In SegNet, this is implemented through a so-called Pooling Indices. On the Encoder stage, the index of the maximum feature in each 2x2 area is saved for Decoder to use. Now that we have the Pooling Indices and given the fact that the whole network is symmetric, during Upsampling on the Decoder stage, the 1x1 feature goes to the exact location where the corresponding Pooling Index shows, as illustrated in the graph below.
Convolution Layer in Encoder and Decoder
The Convolution Layers exist in both Encoder Stage and Decode Stage. They work mechanically the same but have slightly different meanings. In Encoder Stage, the Convolution Layer extracts local features and pass them to Pooling Layers, which subsamples the input feature map by keeping the max value in the 2x2 area. You can think that the Convolution+Pooling in Encoder Stage learns to "extract" features.
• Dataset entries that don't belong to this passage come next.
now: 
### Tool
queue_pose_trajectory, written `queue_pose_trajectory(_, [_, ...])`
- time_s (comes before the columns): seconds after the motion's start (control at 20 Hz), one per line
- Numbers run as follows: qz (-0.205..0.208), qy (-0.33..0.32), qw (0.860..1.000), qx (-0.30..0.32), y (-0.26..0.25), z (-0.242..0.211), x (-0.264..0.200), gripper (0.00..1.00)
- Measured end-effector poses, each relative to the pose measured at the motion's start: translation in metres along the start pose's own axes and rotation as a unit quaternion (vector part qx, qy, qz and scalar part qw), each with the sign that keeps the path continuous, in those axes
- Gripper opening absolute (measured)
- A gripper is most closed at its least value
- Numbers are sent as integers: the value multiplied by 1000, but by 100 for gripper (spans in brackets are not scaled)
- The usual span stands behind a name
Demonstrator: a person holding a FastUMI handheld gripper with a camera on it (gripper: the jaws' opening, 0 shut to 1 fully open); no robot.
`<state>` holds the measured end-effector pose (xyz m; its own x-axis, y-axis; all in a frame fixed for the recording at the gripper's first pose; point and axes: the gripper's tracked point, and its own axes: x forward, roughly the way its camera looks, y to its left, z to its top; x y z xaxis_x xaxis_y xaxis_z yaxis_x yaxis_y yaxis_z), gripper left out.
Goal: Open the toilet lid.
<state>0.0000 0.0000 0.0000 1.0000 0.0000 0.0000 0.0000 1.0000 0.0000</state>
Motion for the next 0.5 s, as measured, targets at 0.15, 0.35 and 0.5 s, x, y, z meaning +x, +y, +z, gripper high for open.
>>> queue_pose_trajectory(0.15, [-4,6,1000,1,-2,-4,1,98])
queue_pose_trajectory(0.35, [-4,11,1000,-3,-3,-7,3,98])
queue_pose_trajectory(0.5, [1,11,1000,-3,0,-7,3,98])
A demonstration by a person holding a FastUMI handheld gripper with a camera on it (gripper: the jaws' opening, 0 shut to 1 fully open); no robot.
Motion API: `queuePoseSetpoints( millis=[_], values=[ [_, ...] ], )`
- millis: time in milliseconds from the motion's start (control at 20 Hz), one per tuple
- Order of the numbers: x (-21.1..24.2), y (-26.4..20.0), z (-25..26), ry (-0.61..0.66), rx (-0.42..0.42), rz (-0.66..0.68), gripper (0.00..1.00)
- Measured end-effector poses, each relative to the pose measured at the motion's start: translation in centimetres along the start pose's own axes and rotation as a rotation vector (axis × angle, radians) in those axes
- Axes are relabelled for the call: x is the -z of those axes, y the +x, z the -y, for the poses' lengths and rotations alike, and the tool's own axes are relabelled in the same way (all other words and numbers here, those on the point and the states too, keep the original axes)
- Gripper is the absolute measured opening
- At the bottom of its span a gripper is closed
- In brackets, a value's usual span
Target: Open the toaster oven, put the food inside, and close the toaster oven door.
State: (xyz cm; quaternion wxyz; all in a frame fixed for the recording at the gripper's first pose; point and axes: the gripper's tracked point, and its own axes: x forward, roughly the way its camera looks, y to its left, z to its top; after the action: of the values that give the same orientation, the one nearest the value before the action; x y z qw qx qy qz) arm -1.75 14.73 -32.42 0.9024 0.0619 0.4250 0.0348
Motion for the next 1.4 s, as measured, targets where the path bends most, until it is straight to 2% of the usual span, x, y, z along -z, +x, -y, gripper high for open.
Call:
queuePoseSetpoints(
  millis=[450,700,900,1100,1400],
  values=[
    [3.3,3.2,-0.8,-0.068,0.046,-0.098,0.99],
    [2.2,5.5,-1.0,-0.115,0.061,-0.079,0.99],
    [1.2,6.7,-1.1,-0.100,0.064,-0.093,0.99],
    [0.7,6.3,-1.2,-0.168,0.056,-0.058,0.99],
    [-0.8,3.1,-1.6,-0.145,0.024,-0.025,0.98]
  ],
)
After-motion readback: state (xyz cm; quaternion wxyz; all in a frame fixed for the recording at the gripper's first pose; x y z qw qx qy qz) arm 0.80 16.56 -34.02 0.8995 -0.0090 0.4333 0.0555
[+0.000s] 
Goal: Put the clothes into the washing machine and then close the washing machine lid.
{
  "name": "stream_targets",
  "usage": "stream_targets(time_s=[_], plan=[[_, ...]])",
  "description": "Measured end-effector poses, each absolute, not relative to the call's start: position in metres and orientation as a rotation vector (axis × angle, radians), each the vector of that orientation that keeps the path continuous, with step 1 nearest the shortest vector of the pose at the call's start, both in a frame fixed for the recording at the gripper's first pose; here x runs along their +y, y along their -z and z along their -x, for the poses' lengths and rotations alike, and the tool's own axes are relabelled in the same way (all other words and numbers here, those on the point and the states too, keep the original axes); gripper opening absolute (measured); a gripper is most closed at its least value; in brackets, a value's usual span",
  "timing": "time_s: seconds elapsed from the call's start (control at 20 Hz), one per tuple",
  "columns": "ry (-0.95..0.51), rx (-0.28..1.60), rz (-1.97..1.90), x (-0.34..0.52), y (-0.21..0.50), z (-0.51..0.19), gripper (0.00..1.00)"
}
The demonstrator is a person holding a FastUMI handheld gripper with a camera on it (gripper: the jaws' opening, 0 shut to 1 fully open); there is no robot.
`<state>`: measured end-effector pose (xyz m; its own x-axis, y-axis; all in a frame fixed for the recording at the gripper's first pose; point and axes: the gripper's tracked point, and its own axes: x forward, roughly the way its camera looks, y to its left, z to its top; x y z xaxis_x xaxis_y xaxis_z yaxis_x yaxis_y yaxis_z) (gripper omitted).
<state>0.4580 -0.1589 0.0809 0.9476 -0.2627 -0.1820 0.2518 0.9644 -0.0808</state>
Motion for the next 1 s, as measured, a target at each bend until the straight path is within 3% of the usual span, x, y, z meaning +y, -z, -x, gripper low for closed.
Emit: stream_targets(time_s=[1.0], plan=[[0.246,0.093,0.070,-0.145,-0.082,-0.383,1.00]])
On the contrary, in the Decoder Stage, the input feature map is first upsampled before going to Convolution Layers. In a 2x2 upsampled area, only one value is propagated from previous layer and others are empty. Later the empty spots will be filled up by Convolution Layer. So here, the Upsampling+Convolution learns to "add" features to the feature map in order to make it smother.
In a word, the computation behind these Convolution Layers are totally the same, but they somehow results in a impression that they behave differently. Some people name them after "Convolution" in the Encoder Stage and "Deconvolution" or "Transposed Convolution" in the Decoder Stage, but in fact the computation of these two make no difference. Here are two animations of "Convolution" (left) and so-called "Deconvolution"(right).
Our Implementation Model
As the original SegNet model is a bit heavy for running on FPGA, we use an alternative model SegNet Basic and reduced some channels to improve the performance. The network architecture is shown below.
Here are some more results. You can see trees/buildings/cars/pedestrians are pretty well segmented.
SSD detection is also included for the purpose of comparison. The result shows that our AI accelerator DV700 is able to handle multiple network running at the same time! This is exciting because in real-world autonomous driving applications, tasks involving different networks may need to be running at the same time.
- Accuracy: 85% @original training dataset
- Platform: DV700 FPGA
- Processing Time:
- SegNet Basic: 250ms/frame
- SSD: 50ms/frame
(The SSD used in this experiment is trained for traffic scene with a small dataset and is still under development so that you may find some false detection.)